Vicentina era un modelo de profesor universitario. Fiel a principios éticos incorruptibles, que no dejaban resquicio para la inequidad ni para actitudes fraudulentas ante la vida, mostraba interés por todos sus estudiantes y llegaba a conocerlos a fondo. No ejercía forma alguna de autoritarismo. Había una autoridad que dimanaba de su persona, de la ejemplaridad de su conducta, del reconocimiento a su compromiso con los grandes problemas de la vida pública, de su batallar en favor de los derechos de la mujer y de su papel como animadora cultural, de su participación en la institución femenina Lyceum, abierta al exilio español, a lo mejor del pensamiento cubano y refugio acogedor para los artistas de la vanguardia. No se había confinado al estudio de su especialidad. Lectora insaciable, estaba al tanto de las tendencias de la contemporaneidad.

Terminada la clase de latín, ella pasaba a la minúscula cafetería situada junto a las oficinas de la FEU. Era la hora de la tacita de café. Un grupo de estudiantes se juntaba a su alrededor. Era el momento de hablar de cualquier cosa, de los problemas que nos acuciaban en el ámbito de la cultura, la vida nacional y los asuntos internacionales de mayor relevancia.

Con la fiebre propia de la primera juventud adoptábamos un radicalismo extremo. En ese espacio de confianza mutua, el diálogo conducía a establecer matices, a desentrañar los fenómenos de la realidad, a enfrascarnos conjuntamente en la búsqueda de las causas de los problemas y al modo de afrontarlos. Impacientes por obtener resultados, formulábamos proyectos. Sabíamos que podíamos contar con su apoyo y, en ocasiones, con su complicidad.

Al triunfar la Revolución, Vicentina asumió numerosas responsabilidades. Le tocó dirigir el Consejo Nacional de Cultura y, al mismo tiempo, hacerse cargo de la recién fundada Escuela de Letras, cuando la Reforma Universitaria nos planteaba la necesidad de modificar planes de estudio, introducir nuevas disciplinas y convertir el departamento docente e investigativo en célula básica de la estructura universitaria. Antiguos alumnos, sus colaboradores más cercanos, dedicábamos las horas de la noche, únicas disponibles para ella, a la realización de esas tareas. Generaciones de jóvenes la llamaron magistra, así, maestra en latín. Lo siguió siendo hasta el final, aunque cada uno de nosotros hubiera tomado su camino.
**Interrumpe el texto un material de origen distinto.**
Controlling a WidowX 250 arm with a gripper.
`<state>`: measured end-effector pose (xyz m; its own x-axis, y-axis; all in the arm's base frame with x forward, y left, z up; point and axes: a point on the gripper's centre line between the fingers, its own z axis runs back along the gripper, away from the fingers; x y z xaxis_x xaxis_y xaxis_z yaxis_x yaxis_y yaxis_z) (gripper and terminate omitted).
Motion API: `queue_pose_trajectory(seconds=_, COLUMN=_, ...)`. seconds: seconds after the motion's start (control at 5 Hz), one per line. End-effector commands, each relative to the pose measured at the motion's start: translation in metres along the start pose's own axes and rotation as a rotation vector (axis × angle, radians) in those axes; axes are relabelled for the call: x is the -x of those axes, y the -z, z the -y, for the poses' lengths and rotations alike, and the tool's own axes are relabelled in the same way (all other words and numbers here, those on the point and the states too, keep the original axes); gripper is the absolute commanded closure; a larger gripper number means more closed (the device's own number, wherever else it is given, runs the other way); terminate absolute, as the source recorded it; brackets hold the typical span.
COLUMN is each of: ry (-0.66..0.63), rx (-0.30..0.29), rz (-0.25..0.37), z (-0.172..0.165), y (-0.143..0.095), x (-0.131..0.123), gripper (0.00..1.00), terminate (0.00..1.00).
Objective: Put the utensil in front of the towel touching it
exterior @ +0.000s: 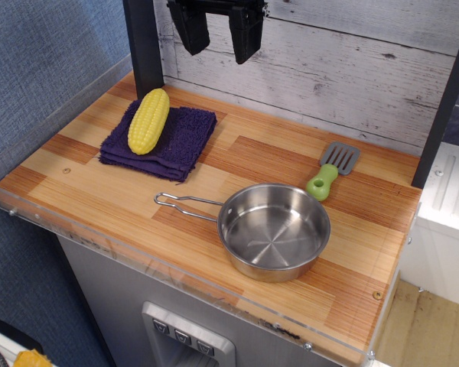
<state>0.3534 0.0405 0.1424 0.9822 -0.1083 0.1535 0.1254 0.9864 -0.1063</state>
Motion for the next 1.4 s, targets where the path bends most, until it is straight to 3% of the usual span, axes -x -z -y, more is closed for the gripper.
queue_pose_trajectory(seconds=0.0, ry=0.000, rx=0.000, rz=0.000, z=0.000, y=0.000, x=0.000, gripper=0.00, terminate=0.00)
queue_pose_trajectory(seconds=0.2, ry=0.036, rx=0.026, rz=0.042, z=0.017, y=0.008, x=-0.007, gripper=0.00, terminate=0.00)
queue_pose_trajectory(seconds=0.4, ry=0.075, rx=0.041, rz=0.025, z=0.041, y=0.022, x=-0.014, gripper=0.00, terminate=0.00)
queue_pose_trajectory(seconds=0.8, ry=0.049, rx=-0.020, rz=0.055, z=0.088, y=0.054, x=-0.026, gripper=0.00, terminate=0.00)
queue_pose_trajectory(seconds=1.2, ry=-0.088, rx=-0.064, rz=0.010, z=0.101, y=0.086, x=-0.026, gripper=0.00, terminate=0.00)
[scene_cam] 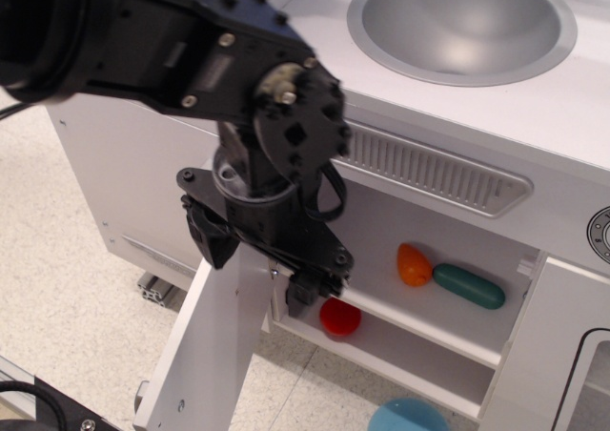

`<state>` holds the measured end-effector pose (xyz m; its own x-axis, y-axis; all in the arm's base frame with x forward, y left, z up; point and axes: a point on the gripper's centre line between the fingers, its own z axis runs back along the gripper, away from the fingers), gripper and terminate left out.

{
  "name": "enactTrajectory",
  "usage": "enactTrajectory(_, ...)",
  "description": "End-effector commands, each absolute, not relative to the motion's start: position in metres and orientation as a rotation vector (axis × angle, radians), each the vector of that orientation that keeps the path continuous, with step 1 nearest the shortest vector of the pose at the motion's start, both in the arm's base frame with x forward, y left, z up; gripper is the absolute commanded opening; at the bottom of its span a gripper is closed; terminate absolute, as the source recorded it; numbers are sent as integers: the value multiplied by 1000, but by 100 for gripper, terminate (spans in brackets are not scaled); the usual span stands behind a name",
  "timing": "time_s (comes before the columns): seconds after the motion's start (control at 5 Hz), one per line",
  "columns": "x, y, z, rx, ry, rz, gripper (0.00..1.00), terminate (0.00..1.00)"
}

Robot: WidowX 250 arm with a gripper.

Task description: Close cabinet

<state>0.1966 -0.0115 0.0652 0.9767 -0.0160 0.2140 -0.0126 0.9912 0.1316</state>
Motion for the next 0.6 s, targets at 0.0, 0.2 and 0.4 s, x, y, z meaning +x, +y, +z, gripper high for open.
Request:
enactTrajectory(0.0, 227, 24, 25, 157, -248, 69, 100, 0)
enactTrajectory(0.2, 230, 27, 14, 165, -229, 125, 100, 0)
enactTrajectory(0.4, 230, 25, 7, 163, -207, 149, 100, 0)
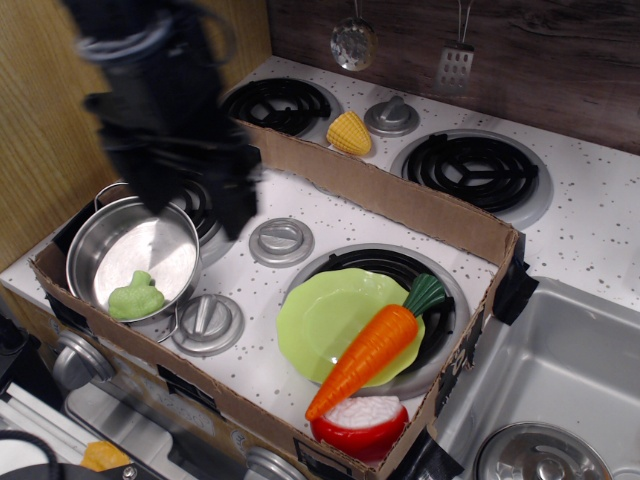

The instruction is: Take carrot off plate

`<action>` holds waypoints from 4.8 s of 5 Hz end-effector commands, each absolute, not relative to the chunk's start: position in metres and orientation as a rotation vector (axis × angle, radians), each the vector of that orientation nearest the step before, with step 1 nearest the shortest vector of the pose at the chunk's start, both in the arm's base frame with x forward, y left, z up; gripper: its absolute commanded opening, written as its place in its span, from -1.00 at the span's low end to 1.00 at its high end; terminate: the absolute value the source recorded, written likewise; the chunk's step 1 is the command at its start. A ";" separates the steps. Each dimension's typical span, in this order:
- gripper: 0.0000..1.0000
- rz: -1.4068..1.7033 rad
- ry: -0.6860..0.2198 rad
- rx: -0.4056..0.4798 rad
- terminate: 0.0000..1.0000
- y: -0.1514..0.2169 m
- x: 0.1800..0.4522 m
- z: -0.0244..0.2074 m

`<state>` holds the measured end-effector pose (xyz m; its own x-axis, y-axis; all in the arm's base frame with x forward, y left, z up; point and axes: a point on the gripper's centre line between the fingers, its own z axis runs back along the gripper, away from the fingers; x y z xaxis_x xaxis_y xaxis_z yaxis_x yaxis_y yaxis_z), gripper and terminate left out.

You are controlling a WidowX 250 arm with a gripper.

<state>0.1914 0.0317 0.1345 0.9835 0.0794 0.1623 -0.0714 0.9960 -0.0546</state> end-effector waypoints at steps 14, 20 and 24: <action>-1.00 -0.104 -0.218 0.082 -1.00 -0.016 0.257 0.097; -1.00 -1.138 -0.063 0.037 -1.00 0.043 0.334 0.072; -1.00 -1.071 -0.087 0.070 -1.00 0.091 0.343 0.037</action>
<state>0.3286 0.1005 0.0218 0.4867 -0.8731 0.0301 0.8722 0.4876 0.0394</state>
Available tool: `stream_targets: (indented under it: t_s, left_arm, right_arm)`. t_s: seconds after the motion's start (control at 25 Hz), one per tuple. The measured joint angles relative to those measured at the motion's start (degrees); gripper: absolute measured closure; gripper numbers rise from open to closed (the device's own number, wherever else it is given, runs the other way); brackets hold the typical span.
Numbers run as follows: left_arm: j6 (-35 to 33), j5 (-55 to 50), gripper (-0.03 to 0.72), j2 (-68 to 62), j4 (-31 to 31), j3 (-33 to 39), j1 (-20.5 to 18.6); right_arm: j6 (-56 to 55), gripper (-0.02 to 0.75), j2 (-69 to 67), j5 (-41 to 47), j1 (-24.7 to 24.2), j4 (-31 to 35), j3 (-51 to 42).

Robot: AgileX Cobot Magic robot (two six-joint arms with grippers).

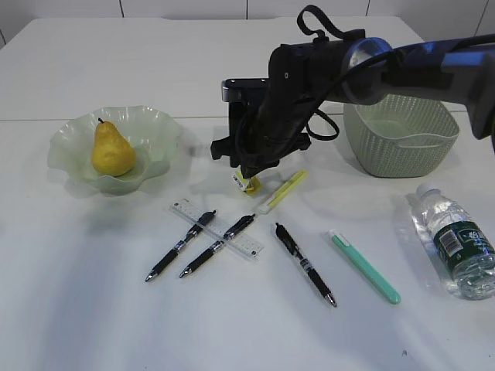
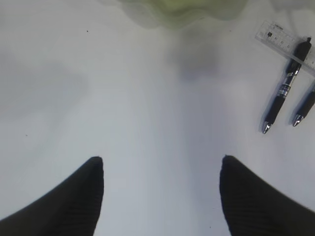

En vísperas del inicio del curso, vale la pena recordar que el maestro debe estar movido por una vocación de servicio que sobrepasa en mucho la mera transmisión de conocimientos. Es un formador de conciencia fundada en inquebrantables principios éticos, un interlocutor activo de los jóvenes que emergen a la vida, en quienes precisa incentivar la necesidad de entender el mundo, de alentar la defensa de la soberanía nacional, la voluntad de seguir construyendo un país orientado a la justicia social y a la solidaridad entre los seres humanos, dotado de las herramientas necesarias para el ejercicio de la crítica ante lo mal hecho, un sembrador de riqueza espiritual, sed de conocimiento y fibras de sensibilidad.